Quando terminei, sua resistência explodiu em choro - lágrimas grossas escorreram entre seus cílios postiços. E só então ela se interessou mais pelo profissional que a entrevistava para um livro que se chamaria "Estrela Solitária - Um Brasileiro Chamado Garrincha".

Isso foi em 1994. Um ano depois de iniciado o trabalho de apuração do livro, eu decidira que estava na hora de falar com Elza. A experiência me ensinara que, quanto mais importante a fonte de informações numa biografia, mais ela deveria ser deixada para a frente - para que o biógrafo tivesse tempo de aprender o máximo sobre ela e fazer com que a conversa entre eles se desse num grau maior de profundidade. Servia também para que a fonte percebesse que o biógrafo seria difícil de tapear.

O episódio referia-se a uma bactéria exótica que Garrincha trouxera de uma de suas viagens com o Botafogo, nas quais não dispensava os passeios noturnos. Como eu poderia saber daquilo? Não precisei revelar-lhe minhas fontes, nem faria isso. O importante era que soubesse que eu sabia. Mas a explosão de choro serviu para quebrar o gelo. Pelo ano e meio seguinte, Elza se revelaria uma fonte inestimável, sem censura, sem meias-tintas, sobre si própria e sobre Garrincha.

Elza tinha horror a Nilton Santos, companheiro e mentor de Garrincha no Botafogo.
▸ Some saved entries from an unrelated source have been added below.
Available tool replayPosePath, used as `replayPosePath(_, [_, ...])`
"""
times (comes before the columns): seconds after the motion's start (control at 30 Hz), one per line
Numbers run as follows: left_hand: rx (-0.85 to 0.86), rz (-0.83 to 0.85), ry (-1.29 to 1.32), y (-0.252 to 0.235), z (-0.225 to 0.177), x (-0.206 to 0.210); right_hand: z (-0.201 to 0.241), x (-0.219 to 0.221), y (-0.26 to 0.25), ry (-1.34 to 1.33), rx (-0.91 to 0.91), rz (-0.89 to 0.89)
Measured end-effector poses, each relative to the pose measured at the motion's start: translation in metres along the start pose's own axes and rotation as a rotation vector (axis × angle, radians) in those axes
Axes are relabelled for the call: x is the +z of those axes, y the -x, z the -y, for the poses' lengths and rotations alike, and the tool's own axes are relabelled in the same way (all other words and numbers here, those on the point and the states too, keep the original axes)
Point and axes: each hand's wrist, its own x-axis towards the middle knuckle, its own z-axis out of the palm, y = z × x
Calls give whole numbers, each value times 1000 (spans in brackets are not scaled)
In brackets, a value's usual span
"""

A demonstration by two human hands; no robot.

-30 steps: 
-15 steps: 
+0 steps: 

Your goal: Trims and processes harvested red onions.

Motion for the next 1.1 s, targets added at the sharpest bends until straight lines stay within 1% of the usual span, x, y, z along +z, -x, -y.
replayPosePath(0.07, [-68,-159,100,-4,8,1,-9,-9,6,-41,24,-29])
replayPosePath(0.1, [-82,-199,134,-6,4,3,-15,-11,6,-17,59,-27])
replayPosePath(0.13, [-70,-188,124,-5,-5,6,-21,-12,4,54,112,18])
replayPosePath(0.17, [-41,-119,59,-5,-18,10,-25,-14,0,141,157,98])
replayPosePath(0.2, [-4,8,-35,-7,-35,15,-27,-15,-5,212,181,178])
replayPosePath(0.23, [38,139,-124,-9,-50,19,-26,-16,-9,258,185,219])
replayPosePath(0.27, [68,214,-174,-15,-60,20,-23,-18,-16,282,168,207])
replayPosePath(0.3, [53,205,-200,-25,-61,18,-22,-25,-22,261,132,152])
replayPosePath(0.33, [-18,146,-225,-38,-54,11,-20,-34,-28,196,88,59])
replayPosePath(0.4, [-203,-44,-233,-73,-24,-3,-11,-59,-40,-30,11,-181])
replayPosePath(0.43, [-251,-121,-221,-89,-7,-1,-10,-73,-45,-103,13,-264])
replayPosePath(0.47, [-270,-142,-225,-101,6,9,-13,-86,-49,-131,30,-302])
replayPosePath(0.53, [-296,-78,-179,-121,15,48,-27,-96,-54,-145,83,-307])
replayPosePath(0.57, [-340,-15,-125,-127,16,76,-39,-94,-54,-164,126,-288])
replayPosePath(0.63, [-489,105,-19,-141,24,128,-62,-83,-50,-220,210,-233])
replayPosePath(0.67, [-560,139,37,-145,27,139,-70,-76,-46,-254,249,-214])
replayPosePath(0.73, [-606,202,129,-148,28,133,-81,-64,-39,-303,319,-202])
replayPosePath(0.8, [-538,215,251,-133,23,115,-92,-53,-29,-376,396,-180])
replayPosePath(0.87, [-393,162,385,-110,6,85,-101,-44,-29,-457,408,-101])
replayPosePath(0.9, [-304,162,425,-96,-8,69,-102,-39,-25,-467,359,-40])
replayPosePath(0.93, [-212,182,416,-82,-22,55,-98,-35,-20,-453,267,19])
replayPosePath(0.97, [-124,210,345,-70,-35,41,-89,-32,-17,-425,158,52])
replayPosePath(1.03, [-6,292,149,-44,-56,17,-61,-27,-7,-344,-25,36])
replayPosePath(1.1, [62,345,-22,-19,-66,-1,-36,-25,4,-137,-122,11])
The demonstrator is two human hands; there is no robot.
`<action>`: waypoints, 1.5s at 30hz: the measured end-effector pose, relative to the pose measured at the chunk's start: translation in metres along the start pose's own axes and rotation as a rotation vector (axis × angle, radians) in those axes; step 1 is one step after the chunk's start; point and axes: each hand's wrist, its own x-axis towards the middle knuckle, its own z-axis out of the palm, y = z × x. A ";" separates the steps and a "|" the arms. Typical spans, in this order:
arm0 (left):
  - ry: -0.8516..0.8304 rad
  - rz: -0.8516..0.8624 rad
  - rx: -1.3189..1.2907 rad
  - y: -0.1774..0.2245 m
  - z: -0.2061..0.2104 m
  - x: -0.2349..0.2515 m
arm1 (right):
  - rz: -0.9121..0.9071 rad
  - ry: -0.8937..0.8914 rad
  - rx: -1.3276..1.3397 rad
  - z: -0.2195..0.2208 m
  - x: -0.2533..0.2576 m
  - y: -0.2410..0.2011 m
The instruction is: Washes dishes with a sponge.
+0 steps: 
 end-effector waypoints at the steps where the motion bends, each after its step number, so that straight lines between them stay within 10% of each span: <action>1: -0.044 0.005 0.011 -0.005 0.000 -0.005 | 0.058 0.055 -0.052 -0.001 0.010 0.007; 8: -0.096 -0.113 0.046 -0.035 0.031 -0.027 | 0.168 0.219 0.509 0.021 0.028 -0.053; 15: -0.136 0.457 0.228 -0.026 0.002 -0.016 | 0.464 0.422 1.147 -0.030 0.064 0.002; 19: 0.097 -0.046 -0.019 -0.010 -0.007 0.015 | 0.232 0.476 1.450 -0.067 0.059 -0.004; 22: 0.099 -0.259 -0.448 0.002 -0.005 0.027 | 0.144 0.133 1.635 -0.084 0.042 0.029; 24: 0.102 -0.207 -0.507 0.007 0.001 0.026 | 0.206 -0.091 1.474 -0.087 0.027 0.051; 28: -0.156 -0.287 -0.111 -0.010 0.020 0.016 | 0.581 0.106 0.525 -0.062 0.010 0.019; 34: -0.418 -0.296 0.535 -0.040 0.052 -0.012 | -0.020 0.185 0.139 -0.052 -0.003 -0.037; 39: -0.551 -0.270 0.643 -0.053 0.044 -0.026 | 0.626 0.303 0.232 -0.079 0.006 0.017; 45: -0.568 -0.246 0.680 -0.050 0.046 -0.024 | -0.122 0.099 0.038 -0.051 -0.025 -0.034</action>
Em fins de 1962, quando Garrincha abandonou a família para viver com ela e a imprensa passou a atacá-la como "destruidora de lares", Elza soube que Nilton Santos o aconselhara: "Mané, volte para a comadre Nair. Não troque sua mulher por uma...". Ela nunca lhe perdoou o insulto. O resultado é que, nos 15 anos em que Elza e Garrincha viveram juntos, Nilton Santos nunca foi admitido nas várias casas em que moraram - ele e Garrincha só podiam se ver no clube ou na rua.

Durante mais de um ano, fiz pelo menos 15 entrevistas longas com Elza e nos falamos dezenas de vezes por telefone. Ela não era, então, uma artista muito ocupada - ao contrário, raramente era chamada a cantar e vivia com problemas financeiros.

O estigma de que tinha sido a "destruidora de Garrincha" ainda se mantinha. Sei disso porque eu era interpelado na rua por pessoas que sabiam que eu estava trabalhando numa biografia do craque: "Foi ela quem levou o Garrincha a beber. Você vai escrever isso?", diziam. Como explicar que Garrincha sempre bebera, muito antes de conhecê-la, e que, sem Elza, ele teria morrido ainda mais cedo? E que, se alguém teve prejuízo profissional com aquela relação, fora ela --porque Elza já era a super-Elza Soares quando o conheceu, e Garrincha não sabia, mas já começara a deixar de ser Garrincha.

PELÉ?

Outra lenda era a de que Elza "só pegou o Garrincha [na Copa do Mundo no Chile em 1962] porque o Pelé não quis nada com ela". Primeiro, Elza e Garrincha já estavam informalmente juntos seis meses antes daquela Copa.

Segundo, bastava conhecer Elza para saber que ela nunca se interessaria por Pelé ou por qualquer homem como ele. Pelé era rico e poderoso, era o "Rei". E Elza só gostava de homens frágeis, que ela pudesse proteger, acarinhar, exercer o papel de mãe. Seu namorado anterior a Garrincha tinha sido Milton Banana, o homem que inventara a bateria na bossa nova e continuava pobre --ninguém mais frágil e desprotegido do que Milton Banana.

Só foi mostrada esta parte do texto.